#### [How to complete this task]
Look below for the line containing "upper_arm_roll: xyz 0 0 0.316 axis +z" and the line containing "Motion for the"; repeat exactly those two lines and all lines between them, and nothing else.

#### [Supplied information]
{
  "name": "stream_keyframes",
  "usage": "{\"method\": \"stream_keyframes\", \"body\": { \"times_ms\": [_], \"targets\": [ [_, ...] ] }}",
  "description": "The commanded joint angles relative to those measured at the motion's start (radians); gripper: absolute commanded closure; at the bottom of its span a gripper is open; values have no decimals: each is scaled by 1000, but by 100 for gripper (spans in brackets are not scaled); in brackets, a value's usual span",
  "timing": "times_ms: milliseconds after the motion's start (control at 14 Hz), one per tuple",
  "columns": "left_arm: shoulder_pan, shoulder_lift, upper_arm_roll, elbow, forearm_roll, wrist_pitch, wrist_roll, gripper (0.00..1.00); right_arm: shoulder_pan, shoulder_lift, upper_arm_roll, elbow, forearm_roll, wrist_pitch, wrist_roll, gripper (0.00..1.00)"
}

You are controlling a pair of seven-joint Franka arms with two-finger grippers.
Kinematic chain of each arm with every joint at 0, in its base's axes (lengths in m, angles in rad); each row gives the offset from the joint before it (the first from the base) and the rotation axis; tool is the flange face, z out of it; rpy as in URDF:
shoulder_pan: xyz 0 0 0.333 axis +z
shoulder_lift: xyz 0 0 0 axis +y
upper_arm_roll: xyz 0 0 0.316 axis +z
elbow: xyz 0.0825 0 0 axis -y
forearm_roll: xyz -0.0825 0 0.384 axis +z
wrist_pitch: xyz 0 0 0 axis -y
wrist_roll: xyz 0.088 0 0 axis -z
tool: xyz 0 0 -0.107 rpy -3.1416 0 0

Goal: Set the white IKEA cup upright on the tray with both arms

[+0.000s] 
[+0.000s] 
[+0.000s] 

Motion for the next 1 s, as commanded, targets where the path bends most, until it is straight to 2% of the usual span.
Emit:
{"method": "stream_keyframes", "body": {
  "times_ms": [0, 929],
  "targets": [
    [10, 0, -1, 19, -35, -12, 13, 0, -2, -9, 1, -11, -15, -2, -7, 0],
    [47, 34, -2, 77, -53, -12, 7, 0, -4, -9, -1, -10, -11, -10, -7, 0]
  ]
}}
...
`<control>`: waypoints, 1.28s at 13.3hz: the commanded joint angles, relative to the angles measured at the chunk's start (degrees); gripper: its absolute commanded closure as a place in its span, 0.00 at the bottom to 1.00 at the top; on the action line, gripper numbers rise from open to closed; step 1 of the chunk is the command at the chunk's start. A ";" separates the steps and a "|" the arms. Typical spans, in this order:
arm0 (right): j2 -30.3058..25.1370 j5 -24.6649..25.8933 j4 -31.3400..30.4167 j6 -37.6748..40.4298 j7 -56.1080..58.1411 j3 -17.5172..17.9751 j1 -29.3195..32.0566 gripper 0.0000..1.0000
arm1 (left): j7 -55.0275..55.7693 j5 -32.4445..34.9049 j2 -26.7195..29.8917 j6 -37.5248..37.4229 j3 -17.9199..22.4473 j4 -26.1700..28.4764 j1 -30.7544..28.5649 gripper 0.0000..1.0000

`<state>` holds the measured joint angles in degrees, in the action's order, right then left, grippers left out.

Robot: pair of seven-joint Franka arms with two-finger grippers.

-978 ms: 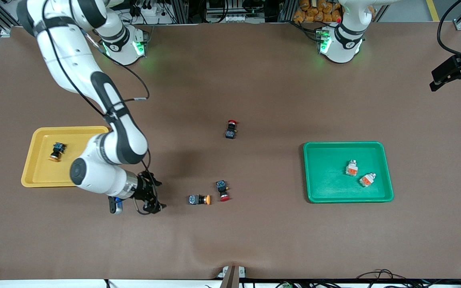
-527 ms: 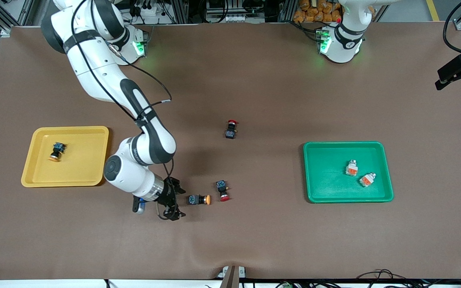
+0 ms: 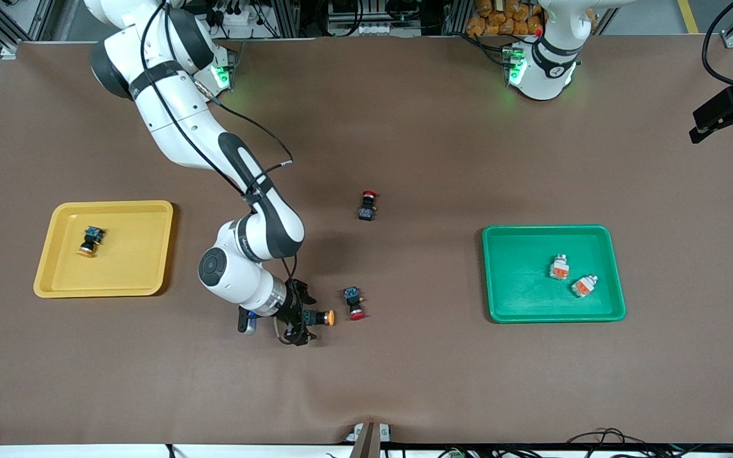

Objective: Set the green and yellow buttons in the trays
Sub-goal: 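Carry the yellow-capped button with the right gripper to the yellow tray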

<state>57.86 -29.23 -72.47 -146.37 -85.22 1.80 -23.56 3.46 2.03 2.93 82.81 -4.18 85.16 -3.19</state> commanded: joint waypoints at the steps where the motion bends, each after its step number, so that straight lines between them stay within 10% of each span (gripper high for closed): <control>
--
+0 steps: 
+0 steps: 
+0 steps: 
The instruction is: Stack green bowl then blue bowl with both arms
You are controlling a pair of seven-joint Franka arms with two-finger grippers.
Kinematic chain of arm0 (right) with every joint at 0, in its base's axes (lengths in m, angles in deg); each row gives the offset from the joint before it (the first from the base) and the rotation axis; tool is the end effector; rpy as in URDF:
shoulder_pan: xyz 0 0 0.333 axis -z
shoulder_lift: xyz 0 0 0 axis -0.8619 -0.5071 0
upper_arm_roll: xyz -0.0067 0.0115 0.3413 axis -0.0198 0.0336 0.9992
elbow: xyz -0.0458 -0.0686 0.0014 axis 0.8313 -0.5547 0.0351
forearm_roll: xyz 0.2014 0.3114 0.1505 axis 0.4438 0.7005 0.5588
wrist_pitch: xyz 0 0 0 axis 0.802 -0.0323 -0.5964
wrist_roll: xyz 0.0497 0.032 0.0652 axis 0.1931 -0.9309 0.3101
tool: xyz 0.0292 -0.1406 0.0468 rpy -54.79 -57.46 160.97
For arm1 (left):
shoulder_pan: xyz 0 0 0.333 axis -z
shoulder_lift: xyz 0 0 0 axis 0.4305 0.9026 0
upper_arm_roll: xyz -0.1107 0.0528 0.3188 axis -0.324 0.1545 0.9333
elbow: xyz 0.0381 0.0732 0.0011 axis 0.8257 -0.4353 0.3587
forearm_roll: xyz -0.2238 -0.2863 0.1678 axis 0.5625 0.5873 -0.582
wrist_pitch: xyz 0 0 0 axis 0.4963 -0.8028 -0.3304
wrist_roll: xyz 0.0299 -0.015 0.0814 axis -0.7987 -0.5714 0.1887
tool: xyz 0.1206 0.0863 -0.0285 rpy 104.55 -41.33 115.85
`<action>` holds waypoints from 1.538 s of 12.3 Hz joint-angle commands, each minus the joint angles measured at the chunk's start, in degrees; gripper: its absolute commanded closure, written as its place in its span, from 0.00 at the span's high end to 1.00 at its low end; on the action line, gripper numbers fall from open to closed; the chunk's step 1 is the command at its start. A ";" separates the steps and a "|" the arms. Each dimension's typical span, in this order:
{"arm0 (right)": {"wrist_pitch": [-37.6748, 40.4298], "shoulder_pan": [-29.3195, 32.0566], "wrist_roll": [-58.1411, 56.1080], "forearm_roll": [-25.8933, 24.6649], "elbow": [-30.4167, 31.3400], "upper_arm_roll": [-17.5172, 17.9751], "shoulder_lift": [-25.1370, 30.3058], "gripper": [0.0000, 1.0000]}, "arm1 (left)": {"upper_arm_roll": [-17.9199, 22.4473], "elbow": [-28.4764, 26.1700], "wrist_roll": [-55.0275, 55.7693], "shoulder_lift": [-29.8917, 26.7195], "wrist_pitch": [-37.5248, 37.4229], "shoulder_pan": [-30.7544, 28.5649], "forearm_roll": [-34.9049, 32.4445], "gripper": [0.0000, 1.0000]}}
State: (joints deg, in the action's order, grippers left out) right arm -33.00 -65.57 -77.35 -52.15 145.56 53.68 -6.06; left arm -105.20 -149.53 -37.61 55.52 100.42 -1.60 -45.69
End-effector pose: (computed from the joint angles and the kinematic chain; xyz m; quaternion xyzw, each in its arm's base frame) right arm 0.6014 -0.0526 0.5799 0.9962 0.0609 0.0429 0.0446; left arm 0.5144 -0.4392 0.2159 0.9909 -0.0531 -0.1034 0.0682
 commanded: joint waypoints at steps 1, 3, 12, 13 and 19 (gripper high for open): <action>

#### [Output]
upper_arm_roll: xyz 0 0 0.316 axis +z
elbow: xyz 0.0825 0 0 axis -y
forearm_roll: xyz -0.0825 0 0.384 axis +z
wrist_pitch: xyz 0 0 0 axis -y
wrist_roll: xyz 0.088 0 0 axis -z
tool: xyz 0 0 -0.107 rpy -3.1416 0 0

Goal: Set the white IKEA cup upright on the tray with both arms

[+0.000s] 
[+0.000s] 
[+0.000s] 

Motion for the next 1 s, as commanded, targets where the path bends most, until it is straight to 2% of the usual span.

What the exercise asked for has been given in full.